There are several ways in which participants may be referred to the A3BC. The most likely way will be through their treating rheumatologist, who is practicing at an ethics-approved A3BC site and who is an A3BC investigator. Other routes of referral include:
a. Self-referral: Patients may discover the A3BC online or through other material and contact the A3BC to participate.
b. Patient familiarisation programs: Patients may discover the A3BC through material offered to them with a patient familiarisation program (run by pharmaceutical companies) and contact the A3BC to participate. Patients are referred to these programs via their treating rheumatologist.
In circumstances such as scenarios (a) and (b) above or any situation where the treating rheumatologist is not at an ethics-approved A3BC site, steps will to be taken to confirm the participant’s diagnosis and the treating rheumatologist can choose whether they would like to start the process of getting A3BC ethics and governance approval at their site to conduct on-site recruitment and sample collection or simply act in a referral-to-approved site capacity (more suitable for rheumatologists in private practice).

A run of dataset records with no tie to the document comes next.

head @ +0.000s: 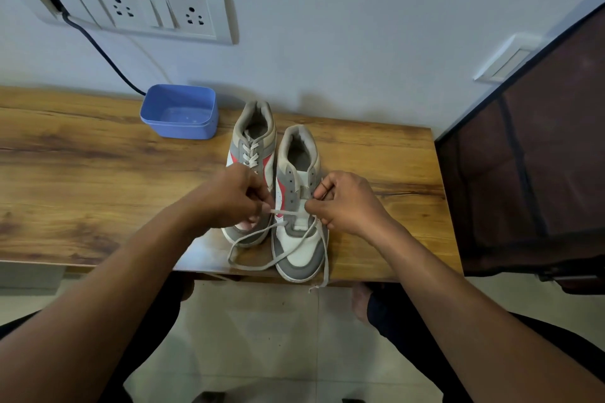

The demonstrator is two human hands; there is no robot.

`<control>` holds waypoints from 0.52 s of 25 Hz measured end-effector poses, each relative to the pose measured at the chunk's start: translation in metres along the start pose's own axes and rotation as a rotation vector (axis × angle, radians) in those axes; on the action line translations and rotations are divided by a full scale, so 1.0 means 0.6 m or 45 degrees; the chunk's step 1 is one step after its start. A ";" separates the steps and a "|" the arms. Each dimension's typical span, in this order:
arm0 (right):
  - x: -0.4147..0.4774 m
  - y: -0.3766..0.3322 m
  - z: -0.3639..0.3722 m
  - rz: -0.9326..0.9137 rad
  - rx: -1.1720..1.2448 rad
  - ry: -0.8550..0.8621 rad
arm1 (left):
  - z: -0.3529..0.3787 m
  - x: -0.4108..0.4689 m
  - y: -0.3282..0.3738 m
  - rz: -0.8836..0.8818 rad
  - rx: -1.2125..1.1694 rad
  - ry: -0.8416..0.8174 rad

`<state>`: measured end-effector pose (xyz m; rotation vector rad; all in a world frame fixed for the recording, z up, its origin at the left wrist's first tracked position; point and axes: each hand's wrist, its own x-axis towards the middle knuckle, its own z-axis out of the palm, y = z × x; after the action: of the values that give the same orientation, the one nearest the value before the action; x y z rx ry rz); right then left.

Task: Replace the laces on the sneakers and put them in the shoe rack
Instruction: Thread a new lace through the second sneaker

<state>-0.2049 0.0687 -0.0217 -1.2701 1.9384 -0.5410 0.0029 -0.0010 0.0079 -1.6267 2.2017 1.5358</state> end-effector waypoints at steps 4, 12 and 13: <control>0.002 -0.001 0.002 0.003 -0.007 -0.001 | 0.022 -0.008 0.013 0.022 -0.104 -0.109; -0.002 -0.002 -0.007 0.069 0.090 -0.059 | 0.008 -0.007 0.008 0.042 -0.079 -0.081; -0.002 -0.002 -0.007 0.071 0.095 -0.058 | 0.014 -0.002 0.010 0.063 -0.017 -0.073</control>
<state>-0.2074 0.0690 -0.0179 -1.1686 1.8930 -0.5464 -0.0050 0.0058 0.0081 -1.5225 2.2232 1.5919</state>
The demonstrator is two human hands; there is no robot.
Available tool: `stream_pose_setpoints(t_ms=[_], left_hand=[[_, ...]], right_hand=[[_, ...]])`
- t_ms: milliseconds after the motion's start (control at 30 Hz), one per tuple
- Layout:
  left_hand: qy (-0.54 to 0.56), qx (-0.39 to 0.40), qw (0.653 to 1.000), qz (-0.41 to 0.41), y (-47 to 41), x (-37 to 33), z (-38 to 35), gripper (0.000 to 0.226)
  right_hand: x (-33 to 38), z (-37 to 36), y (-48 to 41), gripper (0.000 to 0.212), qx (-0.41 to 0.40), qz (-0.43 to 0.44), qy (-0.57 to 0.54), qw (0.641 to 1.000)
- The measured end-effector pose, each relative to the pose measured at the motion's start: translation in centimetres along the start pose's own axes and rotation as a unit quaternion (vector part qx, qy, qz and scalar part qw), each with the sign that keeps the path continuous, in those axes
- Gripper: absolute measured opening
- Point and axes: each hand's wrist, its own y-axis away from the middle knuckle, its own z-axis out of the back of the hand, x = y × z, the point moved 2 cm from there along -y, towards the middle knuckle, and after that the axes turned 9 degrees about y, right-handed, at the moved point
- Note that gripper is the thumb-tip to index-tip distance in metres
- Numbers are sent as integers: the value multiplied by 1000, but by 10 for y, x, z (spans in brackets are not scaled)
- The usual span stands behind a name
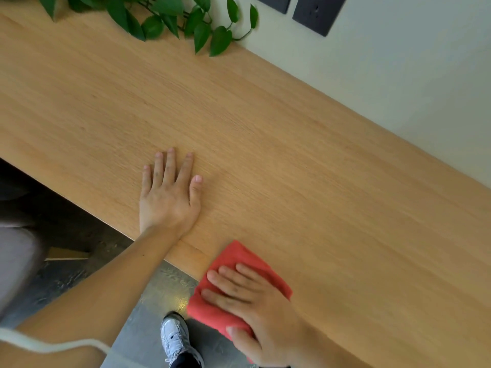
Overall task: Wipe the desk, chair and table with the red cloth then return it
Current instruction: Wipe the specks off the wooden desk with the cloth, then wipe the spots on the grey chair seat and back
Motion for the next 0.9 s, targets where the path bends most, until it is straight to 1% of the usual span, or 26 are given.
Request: stream_pose_setpoints(t_ms=[67,133,167,200,233,267,300,333,367,400,433,467,500,533,567,600,633,667,733,767,800,833,900], left_hand=[[0,0,1000,-4,1,0,0,69],[-7,4,1000,-4,1,0,0,71],[-7,5,1000,-1,2,1,1,72],[-3,6,1000,-2,3,2,1,72],[5,6,1000,-10,2,1,1,72],[23,5,999,-24,3,2,2,72],[56,6,998,-39,5,3,5,73],[106,13,993,-52,8,5,9,74],[176,30,983,-52,12,5,14,73],[259,54,964,-30,18,5,19,71],[348,83,934,9,24,4,27,68],[436,111,892,50,32,1,37,68],[511,135,845,74,40,-2,47,71],[561,156,810,78,50,-6,59,72],[586,174,789,68,61,-11,74,72],[596,189,778,54,72,-15,89,72],[599,196,775,42,84,-19,103,71],[599,193,776,33,94,-22,117,71],[610,164,775,19,113,-22,144,75],[612,139,778,12,124,-22,157,69],[606,105,789,8,135,-20,171,56],[586,62,808,8,146,-19,185,42],[506,-39,862,11,171,-13,208,23]], right_hand=[[11,-1,11,60,21,-33,-22,999],[21,1,11,60,38,-71,-73,994],[27,3,10,56,55,-76,-85,992],[32,6,11,49,75,-84,-116,987],[35,11,15,48,78,-123,-189,971],[40,22,19,53,42,-183,-280,942],[42,33,23,61,-13,-255,-368,894],[41,39,28,66,-62,-324,-433,839],[39,43,32,63,-120,-370,-475,790],[36,45,37,51,-178,-397,-498,750],[33,51,33,35,-214,-419,-525,709],[32,57,27,26,-228,-433,-545,681],[35,68,21,22,-233,-433,-545,679],[36,80,14,20,-234,-422,-528,699],[39,93,7,18,-227,-406,-508,725],[43,107,0,17,-211,-372,-492,758],[48,119,-8,19,-191,-334,-480,788],[54,130,-15,21,-176,-297,-473,811],[65,147,-29,21,-136,-235,-466,842],[72,154,-36,21,-117,-200,-465,854],[81,161,-42,22,-104,-161,-463,866],[89,167,-47,22,-89,-129,-455,876],[107,176,-59,22,-42,-62,-422,903]])
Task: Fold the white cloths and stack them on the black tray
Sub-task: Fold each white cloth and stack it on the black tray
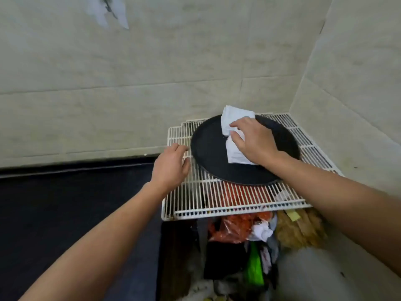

In these cases, the treating rheumatologist will be required to gain either associate investigator status (where they are affiliated with the A3BC ethics-approved site) or otherwise honorary research associate/external researcher status at the site before communicating their patient’s diagnosis and contact details securely to the site A3BC team. Once eligibility is confirmed, the patient may complete a Permission to Contact (PTC) form and consent through the approved site in order to enter the A3BC study.
Positive pathology result
Another referral route for A3BC entry is where eligible participants are identified by an immunologist or pathologist who has been referred a patient (by a rheumatologist or GP) who is found to meet A3BC eligibility criteria based on a specific diagnostic test. Following discovery of a positive result by the immunologist/pathologist, they will send the ordering specialist/GP an email/letter asking them to contact such positive patients and refer them to the A3BC.